In the last step, we observe that since the choice of the sets \(\mathcal {X}\) is random, we have \({\mathbb {E}}{\mathsf {D}}(U_{\mathcal {X}}) \approx {\mathbb {E}}{\mathsf {D}}(U_{\mathcal {S}})\) with high probability. Indeed, by the Hoeffding bound for samples taken without repetitions (see Remark 3)
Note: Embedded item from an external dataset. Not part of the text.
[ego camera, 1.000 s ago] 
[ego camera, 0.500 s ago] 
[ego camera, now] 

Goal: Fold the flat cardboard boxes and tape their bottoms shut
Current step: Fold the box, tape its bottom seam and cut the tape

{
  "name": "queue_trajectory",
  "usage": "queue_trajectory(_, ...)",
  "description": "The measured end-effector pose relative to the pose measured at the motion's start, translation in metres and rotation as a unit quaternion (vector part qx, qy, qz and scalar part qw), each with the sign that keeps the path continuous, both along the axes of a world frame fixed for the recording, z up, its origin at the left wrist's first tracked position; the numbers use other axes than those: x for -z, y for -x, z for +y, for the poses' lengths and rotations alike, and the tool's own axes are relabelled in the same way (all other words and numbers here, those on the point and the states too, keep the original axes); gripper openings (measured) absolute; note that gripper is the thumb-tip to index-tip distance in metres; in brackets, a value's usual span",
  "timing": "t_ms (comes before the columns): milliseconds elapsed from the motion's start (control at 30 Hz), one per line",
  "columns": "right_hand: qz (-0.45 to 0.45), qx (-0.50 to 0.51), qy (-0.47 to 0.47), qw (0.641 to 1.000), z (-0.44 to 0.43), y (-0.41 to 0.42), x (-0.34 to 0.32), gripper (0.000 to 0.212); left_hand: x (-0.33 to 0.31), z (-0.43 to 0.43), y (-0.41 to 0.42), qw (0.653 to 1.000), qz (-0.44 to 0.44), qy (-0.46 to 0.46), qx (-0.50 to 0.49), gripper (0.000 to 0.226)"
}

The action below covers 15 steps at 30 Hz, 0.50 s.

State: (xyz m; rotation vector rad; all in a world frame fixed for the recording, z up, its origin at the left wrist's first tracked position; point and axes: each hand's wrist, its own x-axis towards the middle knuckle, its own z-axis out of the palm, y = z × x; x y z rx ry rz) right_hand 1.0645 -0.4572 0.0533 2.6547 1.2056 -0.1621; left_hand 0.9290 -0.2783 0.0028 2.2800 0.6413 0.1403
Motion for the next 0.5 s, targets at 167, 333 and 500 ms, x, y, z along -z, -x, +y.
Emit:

$$\begin{aligned} {\mathop {\Pr }\limits _{\mathcal {X}}}\left[ {\mathbb {E}}{\mathsf {D}}(U_{\mathcal {X}}) \leqslant {\mathbb {E}}{\mathsf {D}}(U) + 2 \delta \epsilon \right] \geqslant 1-\exp (- 2^{k-C+3}\delta ^2\epsilon ^2 ) \end{aligned}$$

(4)

By combining Eqs. (3) and (4) for any \({\mathsf {D}}\) and any \(\epsilon < \frac{1}{4}\) we obtain

$$\begin{aligned} {\mathop {\Pr }\limits _{\mathcal {X},\xi (x)}}\left[ {\mathbb {E}}{\mathsf {D}}(X) \leqslant {\mathbb {E}}{\mathsf {D}}(U_{\mathcal {S}}) + 4\delta \epsilon \right] \geqslant 1-2\exp (-2^{k-C+3}\delta ^2\epsilon ^2 ). \end{aligned}$$

(5)

Replacing \(\delta \) with \(\delta /4\) and applying the union bound over \(\mathcal {D}\) we see that

$$\begin{aligned} \Pr _{\mathcal {X},\xi (x)}\left[ \forall {\mathsf {D}}\in \mathcal {D}: \ {\mathbb {E}}{\mathsf {D}}(X) \leqslant {\mathbb {E}}{\mathsf {D}}(U_{\mathcal {S}}) + \delta \epsilon \right] \geqslant 1-2|\mathcal {D}|\exp (-2^{k-C-1}\delta ^2\epsilon ^2 ). \end{aligned}$$

and thus we have a distribution X such that

$$\begin{aligned} \forall {\mathsf {D}}\in \mathcal {D}: \ {\mathbb {E}}{\mathsf {D}}(X) \leqslant {\mathbb {E}}{\mathsf {D}}(U_{\mathcal {S}}) + \delta \epsilon \end{aligned}$$

(6)

as long as

$$\begin{aligned} 2|\mathcal {D}| < 2^{2^{k-C-1}\delta ^2\epsilon ^2}. \end{aligned}$$

(7)

Finally, note that by adding to the class \(\mathcal {D}\) all negations (functions \({\mathsf {D}}'(x) = 1-{\mathsf {D}}(x)\)) we have \({\mathbb {E}}{\mathsf {D}}(X) \leqslant {\mathbb {E}}{\mathsf {D}}(U_{\mathcal {S}}) + \delta \epsilon \) as well as \( {\mathbb {E}}{\mathsf {D}}(X) \geqslant {\mathbb {E}}{\mathsf {D}}(U_{\mathcal {S}}) - \delta \epsilon \), for every \({\mathsf {D}}\in \mathcal {D}\). In particular, we have

$$\begin{aligned} \forall {\mathsf {D}}\in \mathcal {D}: |{\mathbb {E}}{\mathsf {D}}(X) - {\mathbb {E}}{\mathsf {D}}(U_{\mathcal {S}}) | < \delta \epsilon \end{aligned}$$

(8)

as long as

$$\begin{aligned} 4|\mathcal {D}| < 2^{2^{k-C-1}\delta ^2\epsilon ^2}. \end{aligned}$$

(9)

It remains to observe that for every \(\mathcal {X}\) the probability mass function of X takes two values on two halves of \(\mathcal {X}\).